### TASK ITEM
Report every line of the data where the string "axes" appears.

·····

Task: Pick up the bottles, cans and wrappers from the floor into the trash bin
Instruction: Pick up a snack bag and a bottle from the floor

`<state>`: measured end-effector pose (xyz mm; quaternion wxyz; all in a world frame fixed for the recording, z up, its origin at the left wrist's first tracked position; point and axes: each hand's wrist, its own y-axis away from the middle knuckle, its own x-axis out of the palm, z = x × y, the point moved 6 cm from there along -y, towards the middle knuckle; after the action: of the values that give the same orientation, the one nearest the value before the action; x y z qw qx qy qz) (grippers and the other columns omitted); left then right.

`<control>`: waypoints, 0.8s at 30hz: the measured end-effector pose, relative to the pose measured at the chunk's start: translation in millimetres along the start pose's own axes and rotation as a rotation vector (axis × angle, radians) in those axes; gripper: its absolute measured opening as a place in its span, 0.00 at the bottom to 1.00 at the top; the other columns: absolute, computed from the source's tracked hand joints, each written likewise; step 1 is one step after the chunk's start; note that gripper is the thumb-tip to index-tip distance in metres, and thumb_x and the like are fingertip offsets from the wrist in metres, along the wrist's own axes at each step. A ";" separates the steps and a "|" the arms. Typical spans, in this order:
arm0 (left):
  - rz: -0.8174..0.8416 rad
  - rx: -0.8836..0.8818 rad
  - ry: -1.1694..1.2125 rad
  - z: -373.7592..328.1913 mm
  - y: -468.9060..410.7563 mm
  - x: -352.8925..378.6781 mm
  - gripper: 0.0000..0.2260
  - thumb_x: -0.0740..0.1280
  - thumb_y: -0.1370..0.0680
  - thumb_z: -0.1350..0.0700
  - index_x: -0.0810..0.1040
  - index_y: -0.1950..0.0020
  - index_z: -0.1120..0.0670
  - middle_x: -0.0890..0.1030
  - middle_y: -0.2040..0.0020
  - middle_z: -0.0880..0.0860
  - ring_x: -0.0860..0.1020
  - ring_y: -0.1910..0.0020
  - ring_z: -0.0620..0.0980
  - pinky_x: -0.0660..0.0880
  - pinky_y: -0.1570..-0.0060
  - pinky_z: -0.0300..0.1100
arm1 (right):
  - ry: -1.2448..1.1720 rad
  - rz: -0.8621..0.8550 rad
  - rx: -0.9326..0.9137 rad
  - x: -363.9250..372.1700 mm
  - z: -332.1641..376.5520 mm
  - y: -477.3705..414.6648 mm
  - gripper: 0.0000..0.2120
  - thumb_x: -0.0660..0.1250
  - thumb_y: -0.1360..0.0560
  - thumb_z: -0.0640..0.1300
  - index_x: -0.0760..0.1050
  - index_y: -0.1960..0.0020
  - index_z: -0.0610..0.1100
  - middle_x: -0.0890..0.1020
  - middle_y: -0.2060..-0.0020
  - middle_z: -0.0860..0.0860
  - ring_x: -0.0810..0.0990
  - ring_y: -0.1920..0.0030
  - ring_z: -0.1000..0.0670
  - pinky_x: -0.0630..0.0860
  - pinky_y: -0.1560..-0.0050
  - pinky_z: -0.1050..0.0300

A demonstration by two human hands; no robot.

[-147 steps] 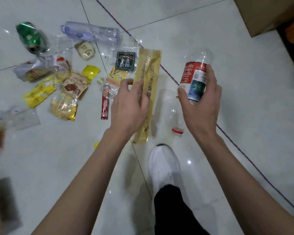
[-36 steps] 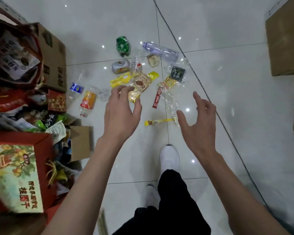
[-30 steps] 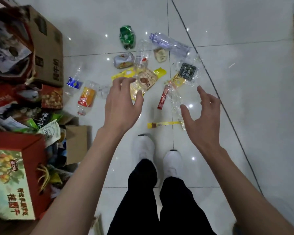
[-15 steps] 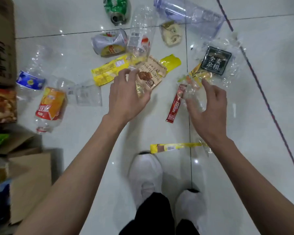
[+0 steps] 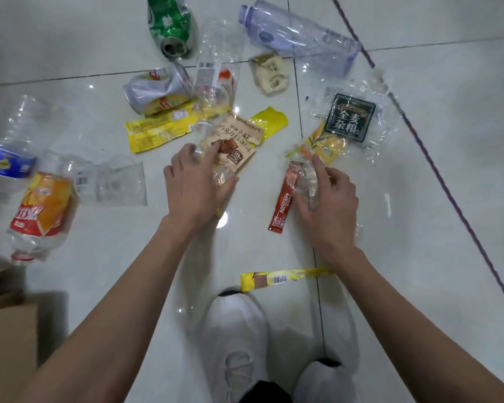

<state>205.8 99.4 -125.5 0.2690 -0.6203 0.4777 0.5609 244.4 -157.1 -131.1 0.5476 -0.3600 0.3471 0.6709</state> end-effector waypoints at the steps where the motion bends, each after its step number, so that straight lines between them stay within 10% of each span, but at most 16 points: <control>1: -0.018 -0.009 0.014 -0.7 2.0 -2.6 0.30 0.68 0.25 0.37 0.69 0.25 0.45 0.69 0.30 0.59 0.69 0.34 0.63 0.65 0.37 0.57 | -0.004 -0.020 -0.004 -1.3 0.8 0.1 0.32 0.70 0.22 0.53 0.63 0.20 0.56 0.75 0.36 0.42 0.74 0.39 0.40 0.72 0.38 0.42; 12: -0.086 -0.009 0.148 -21.5 59.2 -80.0 0.29 0.69 0.25 0.38 0.69 0.25 0.44 0.70 0.30 0.58 0.71 0.34 0.61 0.67 0.36 0.56 | -0.205 -0.061 0.037 -73.4 29.3 24.3 0.30 0.71 0.21 0.50 0.67 0.21 0.51 0.71 0.38 0.43 0.74 0.42 0.50 0.77 0.38 0.45; 24: -0.138 0.003 0.228 -122.5 200.2 -371.0 0.29 0.67 0.25 0.37 0.70 0.26 0.44 0.70 0.31 0.58 0.72 0.36 0.60 0.69 0.35 0.54 | -0.379 -0.122 0.126 -367.5 161.4 115.6 0.30 0.70 0.20 0.51 0.64 0.20 0.55 0.68 0.38 0.49 0.77 0.39 0.48 0.68 0.41 0.66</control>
<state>112.3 20.9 296.2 0.2518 -0.7110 0.4622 0.4663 165.8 -214.9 275.1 0.6641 -0.2128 0.2570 0.6691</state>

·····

### TASK ANSWER
`<state>`: measured end-effector pose (xyz mm; quaternion wxyz; all in a world frame fixed for the recording, z up, its origin at the left wrist's first tracked position; point and axes: each hand's wrist, its own y-axis away from the middle knuckle, its own x-axis out of the palm, z = x × y, the point moved 6 cm from there along -y, towards the middle knuckle; after the action: of the values that give the same orientation, the one nearest the value before the action; x y z qw qx qy qz) (grippers and the other columns omitted); left then right.
`<control>`: waypoints, 0.8s at 30hz: the measured end-effector pose, relative to the pose measured at the chunk's start: translation in millimetres along the start pose's own axes and rotation as a rotation vector (axis × angle, radians) in those axes; gripper: its absolute measured opening as a place in its span, 0.00 at the bottom to 1.00 at the top; the other columns: absolute, computed from the source's tracked hand joints, each written likewise; step 1 is one step after the chunk's start; note that gripper is the thumb-tip to index-tip distance in metres, and thumb_x and the like are fingertip offsets from the wrist in metres, along the wrist's own axes at each step. A ";" separates the steps and a "|" the arms. Typical spans, in this order:

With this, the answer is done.